April 18, 2008
PlanetOut-LPI sale, take two
Posted by: Chris
Time for me to revisit my post last week about the sale of LPI (Advocate, Out, Alyson Books) by PlanetOut to Regent, owner of Here Networks and GayWired. I was under the impression that the sale did not include Specialty Publications, the division of LPI (and hence, PlanetOut) that publishes the racier Men, Freshmen and Unzipped magazines. (Specialty also published , a magazine that included couples in near-XXX action, but no longer.)
That puzzled me because that's historically where more of LPI's profits come from. My pal and gay-journo colleague Rex Wockner pointed me to an SEC filing by PlanetOut that includes the actual "letter of intent" for the sale. That document seems to say that Speciatly Pubs is, in fact, included in the sale.
The inclusion of Specialty Pubs actually makes sense for several reasons. Ever since PlanetOut got a badly needed cash infusion from new investors last year, part of the deal was to find a buyer for the more graphic magazines. In addition, as I noted last week, Specialty has been the LPI profit center for some time.
On the other hand, this new info (at least new for me) means LPI was sold intact for $6 million in the same form that PlanetOut bought it in 2005 for $31.1 million. That's a pretty shocking haircut for PlanetOut considering it was less than three years ago. (Factor the inflation-value of that 2005 price, and the difference is even more dramatic.)
For that $6 million Regent is paying for LPI, PlanetOut is also providing $6 million in advertising with PlanetOut for the films etc. of Here Networks. So for a property PlanetOut paid $31 million in 2005, it got a $6 million ad buy from Regent that it now must fulfill.
None of that means the sale was a bad idea for PlanetOut, given the limited market of potential buyers for LPI and the woes of the print pub business generally. What's more, PlanetOut announced back in January that due to its plunging share price and consecutive quarters of sagging revenue, the company was looking for buyers -- for all or parts of the company.
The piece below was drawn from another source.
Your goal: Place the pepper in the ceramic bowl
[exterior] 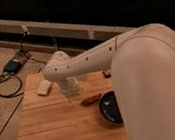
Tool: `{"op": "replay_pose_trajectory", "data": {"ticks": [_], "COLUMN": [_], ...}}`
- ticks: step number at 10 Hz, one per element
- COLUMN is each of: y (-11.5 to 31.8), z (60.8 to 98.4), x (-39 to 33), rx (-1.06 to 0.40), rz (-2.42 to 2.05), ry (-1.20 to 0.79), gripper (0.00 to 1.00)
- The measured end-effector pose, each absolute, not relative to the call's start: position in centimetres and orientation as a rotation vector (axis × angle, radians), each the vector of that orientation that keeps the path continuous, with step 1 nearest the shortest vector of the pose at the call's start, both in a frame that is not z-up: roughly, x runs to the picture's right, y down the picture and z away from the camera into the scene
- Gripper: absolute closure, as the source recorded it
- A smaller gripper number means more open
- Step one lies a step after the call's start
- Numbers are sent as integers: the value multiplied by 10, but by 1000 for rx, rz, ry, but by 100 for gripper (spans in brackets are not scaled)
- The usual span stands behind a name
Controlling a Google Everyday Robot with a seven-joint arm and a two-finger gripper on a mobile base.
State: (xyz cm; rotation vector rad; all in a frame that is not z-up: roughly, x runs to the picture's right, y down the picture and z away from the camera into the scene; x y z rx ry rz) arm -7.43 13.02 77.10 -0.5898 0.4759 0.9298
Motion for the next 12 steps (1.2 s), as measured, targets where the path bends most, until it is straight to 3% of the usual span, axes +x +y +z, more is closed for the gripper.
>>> {"op": "replay_pose_trajectory", "data": {"ticks": [6, 12], "y": [137, 138], "z": [844, 864], "x": [-34, -31], "rx": [-654, -661], "rz": [563, 389], "ry": [537, 580], "gripper": [35, 35]}}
PlanetOut's ongoing troubles are depressing for those of us with history in the gay media biz. The first gay-focused company to go public (trading as LGBT on the NASDAQ exchange), PlanetOut seemed for awhile there to be succeeding where so many dot.com business had failed.
At least in its present, leaner form, PlanetOut can concentrate on its core online business and hopefully re-emerge in some form that is more financially stable and able to provide more than just another online social network, as its founders intended.